Re:GUI hygiene (Score:4, Insightful)
You are joking, right?
I'm not. Go and read them - or your target platform's equivalent - and then decide whether they give you any insight in to anything. I've no idea how well Windows follows Microsoft's own guide and I don't especially care, I hardly ever use their products. However, your Windows applications are unlikely to come out any more consistent with other Windows applications if you ignore their guidelines (which, incidentally, say that Ctrl-W should close the current tab/active object/window and that Ctrl-Q is one of a small number of keys they recommend for application-specific shortcuts because it's east to press and they haven't assigned a standard meaning). In particular it's likely to alert you to things you've missed - like phrasing or capitalising text in a way not consistent with the rest of Windows, or putting commit buttons in an unusual order, or missing out accelerator keys.
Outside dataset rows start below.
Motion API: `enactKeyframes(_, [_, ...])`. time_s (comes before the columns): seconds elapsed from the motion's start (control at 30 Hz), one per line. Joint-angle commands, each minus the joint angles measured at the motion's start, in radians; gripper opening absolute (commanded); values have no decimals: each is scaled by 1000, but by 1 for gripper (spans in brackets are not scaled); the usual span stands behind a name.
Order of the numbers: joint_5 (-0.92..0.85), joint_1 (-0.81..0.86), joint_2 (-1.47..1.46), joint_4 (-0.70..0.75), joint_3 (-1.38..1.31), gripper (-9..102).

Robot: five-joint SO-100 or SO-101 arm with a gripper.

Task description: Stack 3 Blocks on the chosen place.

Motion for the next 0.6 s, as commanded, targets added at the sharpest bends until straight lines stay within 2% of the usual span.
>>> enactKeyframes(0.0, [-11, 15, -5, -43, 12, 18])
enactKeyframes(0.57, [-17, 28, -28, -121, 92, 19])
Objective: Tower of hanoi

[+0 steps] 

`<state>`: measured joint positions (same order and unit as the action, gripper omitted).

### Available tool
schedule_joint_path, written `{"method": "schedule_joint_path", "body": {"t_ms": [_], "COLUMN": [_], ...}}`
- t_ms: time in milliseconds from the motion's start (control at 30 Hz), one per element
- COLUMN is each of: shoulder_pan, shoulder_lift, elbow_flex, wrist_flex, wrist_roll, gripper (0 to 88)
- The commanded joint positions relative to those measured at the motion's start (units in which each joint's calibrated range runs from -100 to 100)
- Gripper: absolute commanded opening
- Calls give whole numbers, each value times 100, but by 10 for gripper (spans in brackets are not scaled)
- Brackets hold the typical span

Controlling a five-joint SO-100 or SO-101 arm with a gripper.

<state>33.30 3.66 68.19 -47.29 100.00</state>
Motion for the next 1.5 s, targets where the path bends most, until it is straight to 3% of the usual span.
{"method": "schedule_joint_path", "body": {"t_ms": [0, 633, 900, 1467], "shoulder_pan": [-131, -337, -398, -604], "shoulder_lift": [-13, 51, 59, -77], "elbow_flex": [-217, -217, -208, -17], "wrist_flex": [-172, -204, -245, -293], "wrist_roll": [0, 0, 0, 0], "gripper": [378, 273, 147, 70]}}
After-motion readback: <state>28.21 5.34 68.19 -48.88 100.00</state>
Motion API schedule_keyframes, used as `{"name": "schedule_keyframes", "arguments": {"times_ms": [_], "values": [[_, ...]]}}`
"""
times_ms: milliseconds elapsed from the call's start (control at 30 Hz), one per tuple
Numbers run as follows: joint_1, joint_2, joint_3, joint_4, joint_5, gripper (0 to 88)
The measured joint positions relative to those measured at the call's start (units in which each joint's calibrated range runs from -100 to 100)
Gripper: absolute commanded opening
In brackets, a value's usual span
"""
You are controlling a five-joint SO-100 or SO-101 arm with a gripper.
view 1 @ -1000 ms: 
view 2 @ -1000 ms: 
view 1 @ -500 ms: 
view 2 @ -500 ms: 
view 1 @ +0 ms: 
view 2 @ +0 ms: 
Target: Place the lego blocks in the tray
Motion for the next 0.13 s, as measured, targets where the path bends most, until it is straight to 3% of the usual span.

The people who write these things have spent a lot more time working on, refining and thinking about user interfaces than the typical developer, and your own interfaces will come out better if you at least consider what they have to say.
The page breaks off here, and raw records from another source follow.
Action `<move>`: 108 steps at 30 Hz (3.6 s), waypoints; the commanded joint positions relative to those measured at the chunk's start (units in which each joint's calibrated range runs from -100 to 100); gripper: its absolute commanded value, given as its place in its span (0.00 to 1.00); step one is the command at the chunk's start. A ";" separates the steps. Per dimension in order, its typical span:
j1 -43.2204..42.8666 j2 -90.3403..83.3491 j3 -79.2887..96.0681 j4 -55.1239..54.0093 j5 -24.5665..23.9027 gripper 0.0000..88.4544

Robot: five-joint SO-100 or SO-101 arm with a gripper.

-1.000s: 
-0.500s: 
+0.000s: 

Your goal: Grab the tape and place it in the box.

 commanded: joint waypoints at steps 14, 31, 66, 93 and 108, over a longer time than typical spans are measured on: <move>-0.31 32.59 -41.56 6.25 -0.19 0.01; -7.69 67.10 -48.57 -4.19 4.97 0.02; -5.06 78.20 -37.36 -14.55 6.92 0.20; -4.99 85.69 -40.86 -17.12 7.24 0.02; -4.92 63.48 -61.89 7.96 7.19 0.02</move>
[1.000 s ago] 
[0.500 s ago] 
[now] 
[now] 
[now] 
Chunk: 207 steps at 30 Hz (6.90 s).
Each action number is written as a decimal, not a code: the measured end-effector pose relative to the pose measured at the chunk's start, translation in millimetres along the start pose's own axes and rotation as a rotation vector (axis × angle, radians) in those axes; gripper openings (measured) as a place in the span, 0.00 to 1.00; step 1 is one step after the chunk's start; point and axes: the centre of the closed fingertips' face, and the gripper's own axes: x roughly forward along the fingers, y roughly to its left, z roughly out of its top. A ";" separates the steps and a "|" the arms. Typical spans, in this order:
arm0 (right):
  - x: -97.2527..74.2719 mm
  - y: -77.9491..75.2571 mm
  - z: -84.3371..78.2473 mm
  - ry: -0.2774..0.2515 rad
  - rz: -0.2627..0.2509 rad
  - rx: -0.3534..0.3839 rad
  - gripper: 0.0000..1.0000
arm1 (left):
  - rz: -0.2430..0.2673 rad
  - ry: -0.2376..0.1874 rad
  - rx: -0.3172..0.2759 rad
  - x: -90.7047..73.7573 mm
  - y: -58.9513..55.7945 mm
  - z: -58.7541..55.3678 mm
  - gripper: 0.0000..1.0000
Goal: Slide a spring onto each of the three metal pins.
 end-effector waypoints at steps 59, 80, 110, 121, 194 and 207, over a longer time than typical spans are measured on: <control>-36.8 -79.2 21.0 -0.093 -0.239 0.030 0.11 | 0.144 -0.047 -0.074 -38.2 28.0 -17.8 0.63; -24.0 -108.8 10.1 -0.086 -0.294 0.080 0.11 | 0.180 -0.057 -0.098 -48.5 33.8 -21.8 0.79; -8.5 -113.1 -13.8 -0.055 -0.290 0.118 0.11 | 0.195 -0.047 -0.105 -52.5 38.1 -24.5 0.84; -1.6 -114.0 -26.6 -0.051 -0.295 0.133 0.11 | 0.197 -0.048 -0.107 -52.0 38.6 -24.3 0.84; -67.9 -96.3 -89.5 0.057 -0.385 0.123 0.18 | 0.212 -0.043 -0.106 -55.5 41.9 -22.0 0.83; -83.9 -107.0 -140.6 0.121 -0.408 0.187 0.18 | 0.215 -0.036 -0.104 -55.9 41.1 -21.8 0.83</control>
If your target platform is not Windows and you don't care about Window's standard spacings or dialogue box button order it may still be worth reading, for example, the section on layout starting on p581. This covers, amongst other things, the order in which they've found users scan the objects in a window (interactive controls first, footnotes, blocks of text and the window title last - and with a tendency to read top left to bottom right). Even better, read your own platform's guide, if it has one. Don't just assume that as an experienced user you know all of the conventions.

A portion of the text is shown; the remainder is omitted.